How Compost Connects Our Camp to Our Community.

Written by Farmer Colene | February 16, 2022

Farm & Wilderness strives to better understand the impacts our farm has on the environment. Farms of all sizes have an opportunity to be deeply connected to surrounding communities and provide beneficial services, and the collaboration is not always obvious. A pasture can be managed to increase a diversity of plant species and a wetland can be left undeveloped to benefit downstream neighbors, all while producing food and fiber that feed our bellies and engage our sense of wonder for the natural world.  

We aim to better help the communities integrated within the farm system. At any given point in the year, our farms have an impact on the local environment. It takes work and accountability to increase the benefits and mitigate the waste caused by those impacts. During summer camp sessions, we involve campers of all ages in the processes and challenges of running a healthy and ever-improving farm. One huge way we do this is through our composting program. 

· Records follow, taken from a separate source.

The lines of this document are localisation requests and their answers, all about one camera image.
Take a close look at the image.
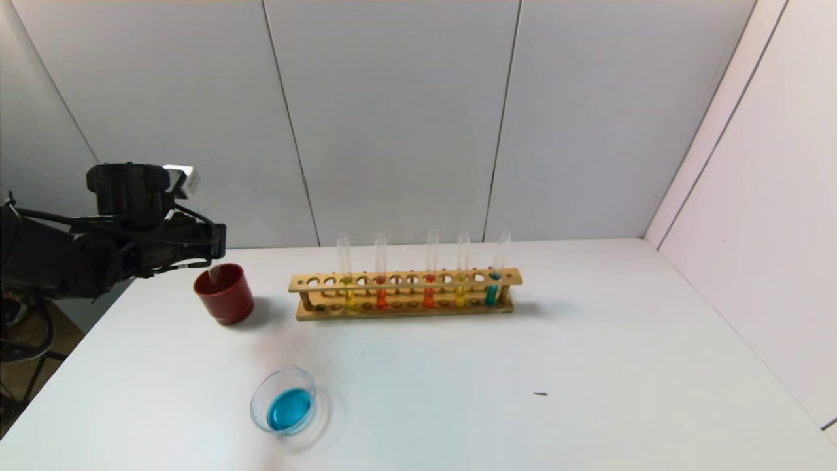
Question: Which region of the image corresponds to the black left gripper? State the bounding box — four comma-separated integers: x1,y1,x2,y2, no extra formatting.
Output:
170,212,226,260

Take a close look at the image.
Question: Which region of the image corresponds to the yellow pigment glass test tube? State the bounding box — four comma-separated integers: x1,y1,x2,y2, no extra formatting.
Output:
335,232,357,312
454,230,470,308

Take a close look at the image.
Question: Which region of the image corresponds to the red pigment glass test tube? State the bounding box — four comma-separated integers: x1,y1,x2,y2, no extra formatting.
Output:
374,233,388,311
422,229,439,309

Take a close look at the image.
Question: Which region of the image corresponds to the wooden test tube rack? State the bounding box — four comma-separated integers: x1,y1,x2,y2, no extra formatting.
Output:
289,268,523,321

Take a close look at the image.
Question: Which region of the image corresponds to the dark red plastic cup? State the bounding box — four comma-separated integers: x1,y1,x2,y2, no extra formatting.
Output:
193,263,256,326

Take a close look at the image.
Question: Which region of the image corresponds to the clear glass dish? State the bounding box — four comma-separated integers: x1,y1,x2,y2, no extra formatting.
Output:
250,365,319,436

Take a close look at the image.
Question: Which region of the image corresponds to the dark floor clutter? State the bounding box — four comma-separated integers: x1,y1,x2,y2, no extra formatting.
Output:
0,294,40,328

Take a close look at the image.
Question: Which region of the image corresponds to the black metal stand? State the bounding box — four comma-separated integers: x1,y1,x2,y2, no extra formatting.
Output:
0,338,69,419

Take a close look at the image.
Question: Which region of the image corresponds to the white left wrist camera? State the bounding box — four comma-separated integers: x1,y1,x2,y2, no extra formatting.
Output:
162,164,201,200

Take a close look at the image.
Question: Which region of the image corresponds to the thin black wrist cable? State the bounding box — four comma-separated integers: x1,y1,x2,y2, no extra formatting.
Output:
10,196,220,275

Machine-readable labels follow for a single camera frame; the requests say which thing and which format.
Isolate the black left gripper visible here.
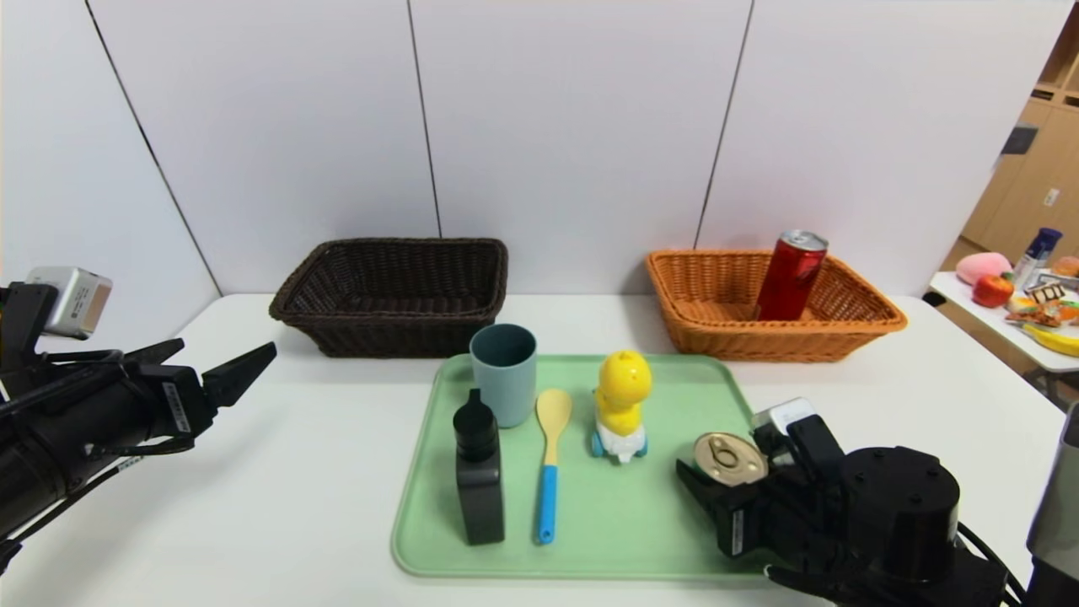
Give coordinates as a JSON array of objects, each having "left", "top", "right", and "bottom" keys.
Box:
[{"left": 54, "top": 338, "right": 277, "bottom": 494}]

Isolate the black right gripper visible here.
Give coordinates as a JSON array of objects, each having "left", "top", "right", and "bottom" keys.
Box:
[{"left": 675, "top": 443, "right": 811, "bottom": 560}]

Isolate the small tin gold lid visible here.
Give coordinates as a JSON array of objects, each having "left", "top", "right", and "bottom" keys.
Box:
[{"left": 693, "top": 432, "right": 770, "bottom": 487}]

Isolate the yellow duck toy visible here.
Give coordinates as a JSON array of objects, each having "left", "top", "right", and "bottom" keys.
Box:
[{"left": 589, "top": 350, "right": 654, "bottom": 465}]

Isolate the red soda can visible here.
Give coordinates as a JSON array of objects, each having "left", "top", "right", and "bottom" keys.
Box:
[{"left": 753, "top": 230, "right": 829, "bottom": 322}]

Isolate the black square bottle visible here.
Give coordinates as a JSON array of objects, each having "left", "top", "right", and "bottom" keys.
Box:
[{"left": 453, "top": 389, "right": 506, "bottom": 546}]

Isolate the orange wicker basket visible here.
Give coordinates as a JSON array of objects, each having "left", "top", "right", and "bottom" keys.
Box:
[{"left": 645, "top": 249, "right": 909, "bottom": 364}]

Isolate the dark brown wicker basket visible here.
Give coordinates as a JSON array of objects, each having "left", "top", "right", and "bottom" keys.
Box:
[{"left": 270, "top": 237, "right": 509, "bottom": 359}]

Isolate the light green plastic tray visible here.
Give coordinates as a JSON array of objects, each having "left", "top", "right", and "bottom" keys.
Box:
[{"left": 391, "top": 353, "right": 772, "bottom": 580}]

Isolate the blue-grey plastic cup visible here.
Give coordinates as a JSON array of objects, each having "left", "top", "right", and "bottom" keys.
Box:
[{"left": 470, "top": 324, "right": 538, "bottom": 429}]

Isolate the white side table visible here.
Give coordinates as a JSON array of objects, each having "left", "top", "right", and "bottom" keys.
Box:
[{"left": 927, "top": 271, "right": 1079, "bottom": 374}]

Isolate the red apple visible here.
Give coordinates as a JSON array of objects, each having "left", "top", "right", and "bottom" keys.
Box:
[{"left": 973, "top": 272, "right": 1017, "bottom": 308}]

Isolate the pink peach plush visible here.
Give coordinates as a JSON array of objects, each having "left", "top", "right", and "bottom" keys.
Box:
[{"left": 957, "top": 251, "right": 1013, "bottom": 286}]

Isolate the orange snack packet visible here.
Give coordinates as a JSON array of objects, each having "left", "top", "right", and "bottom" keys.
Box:
[{"left": 1007, "top": 298, "right": 1079, "bottom": 328}]

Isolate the yellow banana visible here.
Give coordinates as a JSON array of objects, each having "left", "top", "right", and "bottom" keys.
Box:
[{"left": 1022, "top": 323, "right": 1079, "bottom": 357}]

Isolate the white bottle blue cap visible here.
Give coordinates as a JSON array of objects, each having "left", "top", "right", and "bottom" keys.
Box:
[{"left": 1017, "top": 227, "right": 1065, "bottom": 286}]

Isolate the wooden cabinet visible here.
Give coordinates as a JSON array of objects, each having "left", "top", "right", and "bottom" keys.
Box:
[{"left": 961, "top": 0, "right": 1079, "bottom": 262}]

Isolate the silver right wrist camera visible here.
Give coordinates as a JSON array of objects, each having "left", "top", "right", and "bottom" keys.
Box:
[{"left": 750, "top": 398, "right": 817, "bottom": 456}]

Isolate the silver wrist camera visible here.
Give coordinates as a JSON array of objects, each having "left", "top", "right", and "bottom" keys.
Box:
[
  {"left": 25, "top": 266, "right": 114, "bottom": 341},
  {"left": 750, "top": 398, "right": 817, "bottom": 456}
]

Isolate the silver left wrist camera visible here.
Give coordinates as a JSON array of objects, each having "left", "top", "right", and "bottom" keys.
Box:
[{"left": 25, "top": 266, "right": 114, "bottom": 341}]

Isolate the wooden spoon blue handle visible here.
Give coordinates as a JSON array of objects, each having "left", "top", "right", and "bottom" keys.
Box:
[{"left": 535, "top": 389, "right": 572, "bottom": 545}]

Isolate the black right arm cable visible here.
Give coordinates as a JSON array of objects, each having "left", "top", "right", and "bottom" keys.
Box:
[{"left": 957, "top": 523, "right": 1025, "bottom": 604}]

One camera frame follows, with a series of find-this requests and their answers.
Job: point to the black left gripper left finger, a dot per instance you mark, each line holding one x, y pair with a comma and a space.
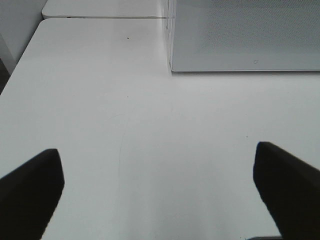
29, 196

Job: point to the white microwave door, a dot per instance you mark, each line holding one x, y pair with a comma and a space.
243, 35

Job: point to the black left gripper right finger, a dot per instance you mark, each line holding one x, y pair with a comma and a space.
290, 190

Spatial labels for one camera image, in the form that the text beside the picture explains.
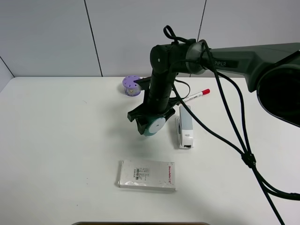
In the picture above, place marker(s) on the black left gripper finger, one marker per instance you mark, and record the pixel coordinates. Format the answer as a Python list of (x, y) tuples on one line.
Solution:
[(141, 125)]

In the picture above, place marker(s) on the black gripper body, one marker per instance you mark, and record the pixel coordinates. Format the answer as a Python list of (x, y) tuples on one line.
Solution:
[(156, 100)]

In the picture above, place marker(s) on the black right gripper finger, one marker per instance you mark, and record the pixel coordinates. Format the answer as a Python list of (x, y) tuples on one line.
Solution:
[(169, 113)]

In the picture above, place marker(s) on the teal round pencil sharpener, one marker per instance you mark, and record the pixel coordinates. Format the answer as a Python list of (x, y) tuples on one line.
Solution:
[(154, 125)]

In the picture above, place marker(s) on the dark green robot arm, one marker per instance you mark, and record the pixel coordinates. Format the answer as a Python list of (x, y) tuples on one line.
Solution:
[(272, 71)]

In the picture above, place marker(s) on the white grey stapler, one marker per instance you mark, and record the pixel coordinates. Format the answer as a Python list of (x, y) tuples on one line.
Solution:
[(184, 127)]

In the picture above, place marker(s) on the purple round container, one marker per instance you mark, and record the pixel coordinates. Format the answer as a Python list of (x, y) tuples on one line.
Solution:
[(131, 88)]

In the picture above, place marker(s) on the red capped whiteboard marker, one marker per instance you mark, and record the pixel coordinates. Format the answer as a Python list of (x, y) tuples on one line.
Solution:
[(196, 95)]

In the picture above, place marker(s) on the white flat cardboard box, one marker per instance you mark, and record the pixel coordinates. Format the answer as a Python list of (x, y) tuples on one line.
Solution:
[(147, 175)]

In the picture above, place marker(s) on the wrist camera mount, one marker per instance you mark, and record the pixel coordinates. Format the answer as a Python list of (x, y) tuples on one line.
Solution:
[(143, 84)]

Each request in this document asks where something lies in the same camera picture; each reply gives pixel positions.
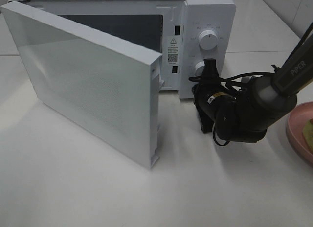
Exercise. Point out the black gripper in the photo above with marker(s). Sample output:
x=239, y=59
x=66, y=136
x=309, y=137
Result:
x=210, y=95

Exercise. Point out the pink round plate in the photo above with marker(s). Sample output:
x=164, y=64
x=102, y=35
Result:
x=296, y=122

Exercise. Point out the white microwave door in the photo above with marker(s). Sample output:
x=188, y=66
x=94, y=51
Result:
x=107, y=85

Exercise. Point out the sandwich with white bread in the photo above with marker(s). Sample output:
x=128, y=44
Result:
x=308, y=134

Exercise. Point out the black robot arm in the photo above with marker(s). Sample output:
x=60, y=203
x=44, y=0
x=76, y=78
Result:
x=242, y=107

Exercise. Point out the white lower timer knob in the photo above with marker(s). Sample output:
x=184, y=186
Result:
x=198, y=68

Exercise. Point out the white upper power knob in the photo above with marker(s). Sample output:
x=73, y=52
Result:
x=208, y=39

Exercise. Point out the white warning label sticker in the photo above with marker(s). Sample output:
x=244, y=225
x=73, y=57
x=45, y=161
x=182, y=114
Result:
x=173, y=45

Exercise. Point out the white microwave oven body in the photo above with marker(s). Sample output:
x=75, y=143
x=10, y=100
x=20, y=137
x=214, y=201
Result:
x=148, y=23

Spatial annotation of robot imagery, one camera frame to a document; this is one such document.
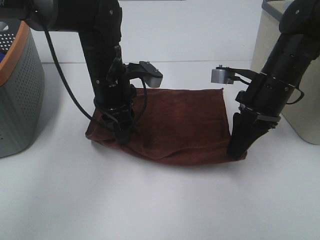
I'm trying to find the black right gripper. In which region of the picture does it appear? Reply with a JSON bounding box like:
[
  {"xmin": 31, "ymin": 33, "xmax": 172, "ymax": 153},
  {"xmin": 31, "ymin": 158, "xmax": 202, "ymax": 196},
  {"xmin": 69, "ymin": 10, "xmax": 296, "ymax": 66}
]
[{"xmin": 227, "ymin": 91, "xmax": 280, "ymax": 159}]

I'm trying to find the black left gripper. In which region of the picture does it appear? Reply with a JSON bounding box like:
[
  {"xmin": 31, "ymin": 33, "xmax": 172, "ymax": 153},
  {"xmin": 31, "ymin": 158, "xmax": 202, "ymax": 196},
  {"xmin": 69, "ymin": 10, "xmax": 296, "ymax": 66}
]
[{"xmin": 96, "ymin": 87, "xmax": 137, "ymax": 145}]

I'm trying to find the brown towel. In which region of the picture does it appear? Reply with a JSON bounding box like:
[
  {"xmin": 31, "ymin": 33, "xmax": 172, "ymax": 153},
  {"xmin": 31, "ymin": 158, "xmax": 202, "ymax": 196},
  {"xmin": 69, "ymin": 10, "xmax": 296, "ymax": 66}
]
[{"xmin": 85, "ymin": 88, "xmax": 234, "ymax": 166}]

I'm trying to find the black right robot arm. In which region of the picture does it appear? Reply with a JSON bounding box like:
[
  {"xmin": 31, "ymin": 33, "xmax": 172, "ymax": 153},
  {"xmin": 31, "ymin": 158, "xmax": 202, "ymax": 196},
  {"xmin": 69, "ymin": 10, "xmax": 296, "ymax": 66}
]
[{"xmin": 227, "ymin": 0, "xmax": 320, "ymax": 160}]

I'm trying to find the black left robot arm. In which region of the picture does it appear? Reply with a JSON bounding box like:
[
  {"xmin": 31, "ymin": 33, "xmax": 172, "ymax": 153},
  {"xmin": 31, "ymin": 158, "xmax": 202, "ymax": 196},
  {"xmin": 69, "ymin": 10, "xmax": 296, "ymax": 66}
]
[{"xmin": 2, "ymin": 0, "xmax": 137, "ymax": 144}]

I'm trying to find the blue towel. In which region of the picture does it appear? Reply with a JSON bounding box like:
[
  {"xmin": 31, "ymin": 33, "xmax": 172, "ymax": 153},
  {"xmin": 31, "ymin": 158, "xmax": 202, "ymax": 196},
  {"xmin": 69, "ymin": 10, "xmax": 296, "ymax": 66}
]
[{"xmin": 0, "ymin": 51, "xmax": 6, "ymax": 62}]

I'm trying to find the beige bin grey rim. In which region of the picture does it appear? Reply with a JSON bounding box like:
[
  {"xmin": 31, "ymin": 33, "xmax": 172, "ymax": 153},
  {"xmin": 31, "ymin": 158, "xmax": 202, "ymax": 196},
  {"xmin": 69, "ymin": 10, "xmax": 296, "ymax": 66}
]
[{"xmin": 250, "ymin": 0, "xmax": 320, "ymax": 145}]

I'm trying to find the grey perforated basket orange rim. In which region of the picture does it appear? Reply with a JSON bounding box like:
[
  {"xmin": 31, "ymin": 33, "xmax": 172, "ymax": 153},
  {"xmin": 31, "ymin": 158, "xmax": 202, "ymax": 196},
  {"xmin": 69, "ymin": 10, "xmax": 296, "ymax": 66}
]
[{"xmin": 0, "ymin": 18, "xmax": 45, "ymax": 157}]

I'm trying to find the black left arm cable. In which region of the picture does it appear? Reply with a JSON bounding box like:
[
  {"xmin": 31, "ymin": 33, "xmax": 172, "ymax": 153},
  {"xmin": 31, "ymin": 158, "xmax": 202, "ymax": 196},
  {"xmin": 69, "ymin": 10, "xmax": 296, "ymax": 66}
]
[{"xmin": 44, "ymin": 24, "xmax": 149, "ymax": 131}]

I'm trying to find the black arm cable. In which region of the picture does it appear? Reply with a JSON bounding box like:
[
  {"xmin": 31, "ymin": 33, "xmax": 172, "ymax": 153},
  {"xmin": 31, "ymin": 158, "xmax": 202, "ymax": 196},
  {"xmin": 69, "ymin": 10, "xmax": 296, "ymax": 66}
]
[
  {"xmin": 44, "ymin": 24, "xmax": 149, "ymax": 131},
  {"xmin": 284, "ymin": 83, "xmax": 305, "ymax": 105}
]

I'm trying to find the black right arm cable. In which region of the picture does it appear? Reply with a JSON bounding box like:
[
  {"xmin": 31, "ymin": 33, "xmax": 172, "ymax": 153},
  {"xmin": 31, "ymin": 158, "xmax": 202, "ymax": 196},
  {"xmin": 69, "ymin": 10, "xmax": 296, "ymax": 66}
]
[{"xmin": 284, "ymin": 83, "xmax": 305, "ymax": 105}]

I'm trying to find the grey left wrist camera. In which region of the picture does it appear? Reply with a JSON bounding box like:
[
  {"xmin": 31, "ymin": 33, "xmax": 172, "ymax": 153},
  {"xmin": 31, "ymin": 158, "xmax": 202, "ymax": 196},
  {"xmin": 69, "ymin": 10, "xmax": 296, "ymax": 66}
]
[{"xmin": 126, "ymin": 61, "xmax": 163, "ymax": 88}]

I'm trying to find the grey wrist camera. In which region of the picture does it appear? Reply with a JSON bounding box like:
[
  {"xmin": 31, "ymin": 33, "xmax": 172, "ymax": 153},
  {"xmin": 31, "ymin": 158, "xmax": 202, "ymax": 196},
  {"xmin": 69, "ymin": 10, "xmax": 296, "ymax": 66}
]
[
  {"xmin": 126, "ymin": 61, "xmax": 163, "ymax": 88},
  {"xmin": 210, "ymin": 65, "xmax": 257, "ymax": 85}
]

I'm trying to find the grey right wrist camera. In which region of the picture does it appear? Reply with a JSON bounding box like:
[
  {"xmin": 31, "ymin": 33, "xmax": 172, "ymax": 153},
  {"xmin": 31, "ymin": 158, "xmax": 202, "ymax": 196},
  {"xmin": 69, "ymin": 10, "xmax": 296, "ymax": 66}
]
[{"xmin": 210, "ymin": 65, "xmax": 257, "ymax": 85}]

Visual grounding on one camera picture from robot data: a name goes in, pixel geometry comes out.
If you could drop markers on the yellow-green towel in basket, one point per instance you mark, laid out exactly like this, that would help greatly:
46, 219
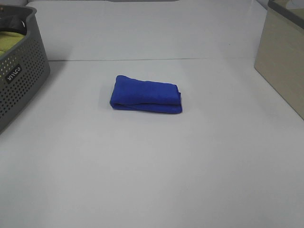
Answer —
8, 41

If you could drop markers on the grey perforated plastic basket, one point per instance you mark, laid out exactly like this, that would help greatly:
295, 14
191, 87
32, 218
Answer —
23, 68

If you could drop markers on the blue microfiber towel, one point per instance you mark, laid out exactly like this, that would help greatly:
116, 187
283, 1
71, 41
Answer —
136, 95

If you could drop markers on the beige storage bin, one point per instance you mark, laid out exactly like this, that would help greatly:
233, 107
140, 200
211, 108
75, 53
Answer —
280, 55

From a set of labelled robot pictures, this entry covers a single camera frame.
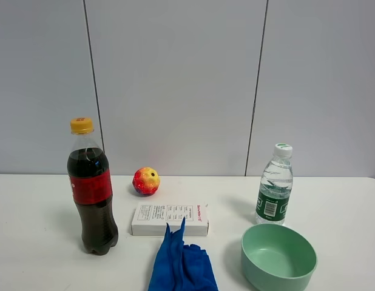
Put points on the white cardboard box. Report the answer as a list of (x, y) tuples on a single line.
[(151, 219)]

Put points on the water bottle green label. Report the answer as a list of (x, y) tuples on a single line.
[(275, 187)]

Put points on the cola bottle yellow cap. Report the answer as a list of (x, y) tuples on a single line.
[(89, 174)]

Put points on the blue cloth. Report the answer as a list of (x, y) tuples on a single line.
[(179, 266)]

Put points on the green plastic bowl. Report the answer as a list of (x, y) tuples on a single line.
[(275, 257)]

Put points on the red yellow dimpled ball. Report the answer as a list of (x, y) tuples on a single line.
[(146, 181)]

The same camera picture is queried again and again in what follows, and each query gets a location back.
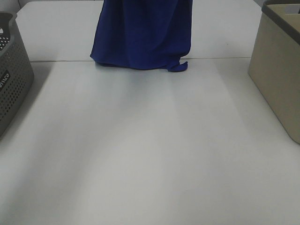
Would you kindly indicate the beige plastic storage bin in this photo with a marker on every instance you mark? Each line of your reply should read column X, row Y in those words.
column 275, row 62

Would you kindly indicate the blue microfibre towel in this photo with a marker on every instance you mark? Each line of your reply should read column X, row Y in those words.
column 143, row 34

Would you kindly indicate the grey perforated plastic basket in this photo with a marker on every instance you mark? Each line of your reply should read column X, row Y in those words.
column 16, row 73

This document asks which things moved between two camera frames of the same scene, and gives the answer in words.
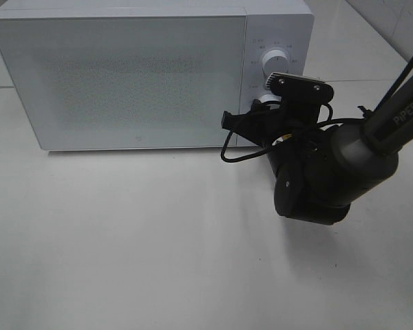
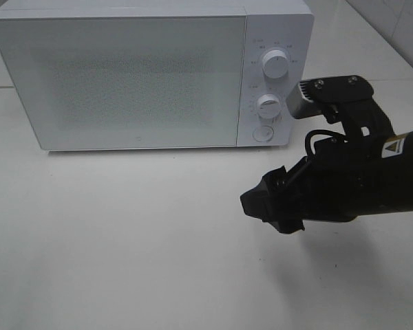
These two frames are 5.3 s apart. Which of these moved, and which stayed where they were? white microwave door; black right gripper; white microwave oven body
Moved: black right gripper
Stayed: white microwave door; white microwave oven body
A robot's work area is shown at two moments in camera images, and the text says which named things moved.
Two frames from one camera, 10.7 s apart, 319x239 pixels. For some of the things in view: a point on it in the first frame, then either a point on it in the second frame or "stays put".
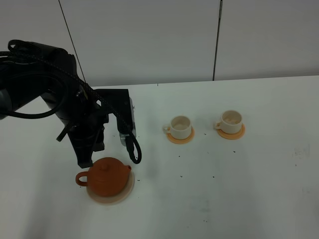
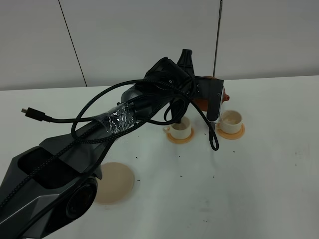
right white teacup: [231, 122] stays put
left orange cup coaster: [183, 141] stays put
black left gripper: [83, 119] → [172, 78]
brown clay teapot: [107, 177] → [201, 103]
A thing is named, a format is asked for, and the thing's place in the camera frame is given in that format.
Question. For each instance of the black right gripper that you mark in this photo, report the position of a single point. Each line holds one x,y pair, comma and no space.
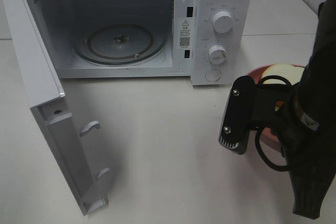
270,105

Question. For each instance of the pink round plate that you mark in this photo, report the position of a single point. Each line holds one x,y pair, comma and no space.
266,137

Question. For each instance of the sandwich with lettuce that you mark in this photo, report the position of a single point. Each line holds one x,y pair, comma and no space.
290,72

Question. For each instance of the round door release button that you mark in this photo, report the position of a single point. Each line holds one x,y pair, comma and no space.
213,75

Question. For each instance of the white microwave door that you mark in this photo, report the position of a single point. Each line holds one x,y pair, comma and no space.
47,102

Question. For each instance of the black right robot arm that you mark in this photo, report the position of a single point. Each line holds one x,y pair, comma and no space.
308,141

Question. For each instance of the lower white timer knob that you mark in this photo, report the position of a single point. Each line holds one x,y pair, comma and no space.
217,54

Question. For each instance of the upper white power knob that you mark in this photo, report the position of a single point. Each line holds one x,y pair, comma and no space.
222,21

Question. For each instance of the white microwave oven body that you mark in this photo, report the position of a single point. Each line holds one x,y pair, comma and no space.
66,20

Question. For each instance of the white warning label sticker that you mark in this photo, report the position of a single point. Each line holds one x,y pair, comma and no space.
185,32

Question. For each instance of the glass microwave turntable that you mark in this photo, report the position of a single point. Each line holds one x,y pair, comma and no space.
120,44

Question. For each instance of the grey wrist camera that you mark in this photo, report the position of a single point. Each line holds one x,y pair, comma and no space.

During the Spring, the farm team strives to make a healthy, nutrient-packed compost for the vegetable gardens. As the weather warms and the grass turns green, the Farm & Wilderness goats, milk cows, and other fluffy critters are sent out to pasture to harvest their own feed and spread their manure –– without the use of fossil fuels. The winter’s manure piles are turned with a tractor and the temperature is monitored. The compost piles from the previous year are the first to be spread on the fields. Finding the right weather conditions to spread manure is essential to create room for another cycle of nutrient management for the compost bays. By the time our campers arrive in June, mounds of work have been done to prepare our pastures and bays for our agriculture programming. 

Many campers come from households that compost regularly, but just as many have little to no experience with the process. Even the kids that compost at home may not have experience with a composting system for a farm and community of our size. Staff work to help campers at varying levels of familiarity understand the composting process. Campers learn what does and does not belong in our compost, the process that turns leftover oatmeal into soil, and get hands-on experience every step of the way. 

Each camp meal we prepare and enjoy together will have kitchen scraps, and unfinished meals that need to be disposed of in some fashion. The goal is to have a farm well-equipped to take this waste stream and integrate it into the already existing compost system.  

After dinner, campers take turns or volunteer to do compost runs to Tamarack Farm, which hosts the central collection site. Counselors join in the trek rain or shine to deliver the meal’s compost before evening activities begin. This is also a time to reflect on the waste (or lack thereof) a meal created –– were there two buckets of compost to deliver after dinner? Twelve? Campers learn to evaluate the community’s role in waste production and mitigation. After all, hauling twelve buckets of compost in the flatbed truck is no small task –– it helps drive the goal of waste mitigation home! 

The buckets are dumped into the bay with animal bedding and some garden weeds. There, the mixture waits to be moved to the second bay where they will sit without new materials added to let the tiny organisms and fungi do their decomposing work. All this activity creates heat, and the farm team monitors the temperature to ensure that weed seeds and harmful pathogens will cease to be able to survive. Once the second bay has sustained the ideal temperature for multiple days, it can move the third bay and is available for adding nutrients to our gardens and pastures as needed. Teens in our agriculture immersion program get involved with this higher-level part of the process, widening their understanding of more "behind-the-scenes" aspects of the composting process.  

It is our job as farmers to evolve best practices, mitigate risks, and manage the adverse reactions that sometimes come with the goal of creating safe and healthy food for our community. It is our job as educators to create honest hands-on programming for our campers to be involved as much as possible. By sharing the tangible benefits of sustainable farming with our campers, the next generation will continue to hone awareness and mitigation of waste and its impact on our communities.